Cricoid Chondronecrosis: Case Report and Review of Literature.

Abstract

Cricoid chondronecrosis is a rare entity that has significant consequences for patients. Reports of its occurrence are scattered in the literature and currently there is no comprehensive review to help guide providers. A case report from our institution is presented. A review of available literature is then provided with assessment of risk factors, signs and symptoms at presentation, laryngeal exam findings, radiologic findings, and surgical techniques.
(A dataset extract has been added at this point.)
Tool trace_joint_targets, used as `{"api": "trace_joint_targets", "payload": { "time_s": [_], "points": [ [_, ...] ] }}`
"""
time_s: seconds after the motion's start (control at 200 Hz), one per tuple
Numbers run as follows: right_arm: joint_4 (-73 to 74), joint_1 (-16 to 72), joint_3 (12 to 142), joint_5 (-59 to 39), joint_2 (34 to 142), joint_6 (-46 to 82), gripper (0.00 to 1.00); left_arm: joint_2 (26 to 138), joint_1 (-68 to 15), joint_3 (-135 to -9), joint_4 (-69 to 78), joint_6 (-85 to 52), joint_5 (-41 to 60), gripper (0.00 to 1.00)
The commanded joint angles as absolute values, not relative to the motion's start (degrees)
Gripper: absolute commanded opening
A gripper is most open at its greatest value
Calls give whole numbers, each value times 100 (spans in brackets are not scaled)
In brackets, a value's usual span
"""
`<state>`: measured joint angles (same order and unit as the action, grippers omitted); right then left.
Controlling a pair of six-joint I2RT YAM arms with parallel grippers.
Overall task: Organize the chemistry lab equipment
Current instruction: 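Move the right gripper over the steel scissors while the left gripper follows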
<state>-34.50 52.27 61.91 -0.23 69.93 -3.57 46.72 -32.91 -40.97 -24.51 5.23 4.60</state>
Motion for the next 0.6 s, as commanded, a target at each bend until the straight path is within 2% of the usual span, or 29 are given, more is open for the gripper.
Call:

Twenty-four cases of cricoid chondronecrosis were reviewed from the literature. Patient age ranged from 8 months to 76 years. A history of endotracheal intubation for various reasons was present in all but two cases, and duration of intubation ranged from 6 hours to 28 days. Patients presented with airway compromise in all but two cases-one asymptomatic patient with prior tracheostomy and another with dysphagia after radiation. Dysphonia (n = 6) and dysphagia (n = 3) were less commonly present. Subglottic stenosis (n = 19) was the most common exam finding followed by vocal fold impairment (n = 11). When CT scan findings were reported, fragmentation of the cartilage and/or hypodensity of the central lamina were described in all but one case. Interventions ranged from observation on antibiotics and steroids to surgical therapies including tracheostomy, dilation, and posterior cricoid split, with or without stent placement. Cricoid chondronecrosis is a serious, rare entity that can occur even after a short period of endotracheal intubation. Providers must have a high level of suspicion in patients that present with upper airway dyspnea with a history of prior intubation. Level 4.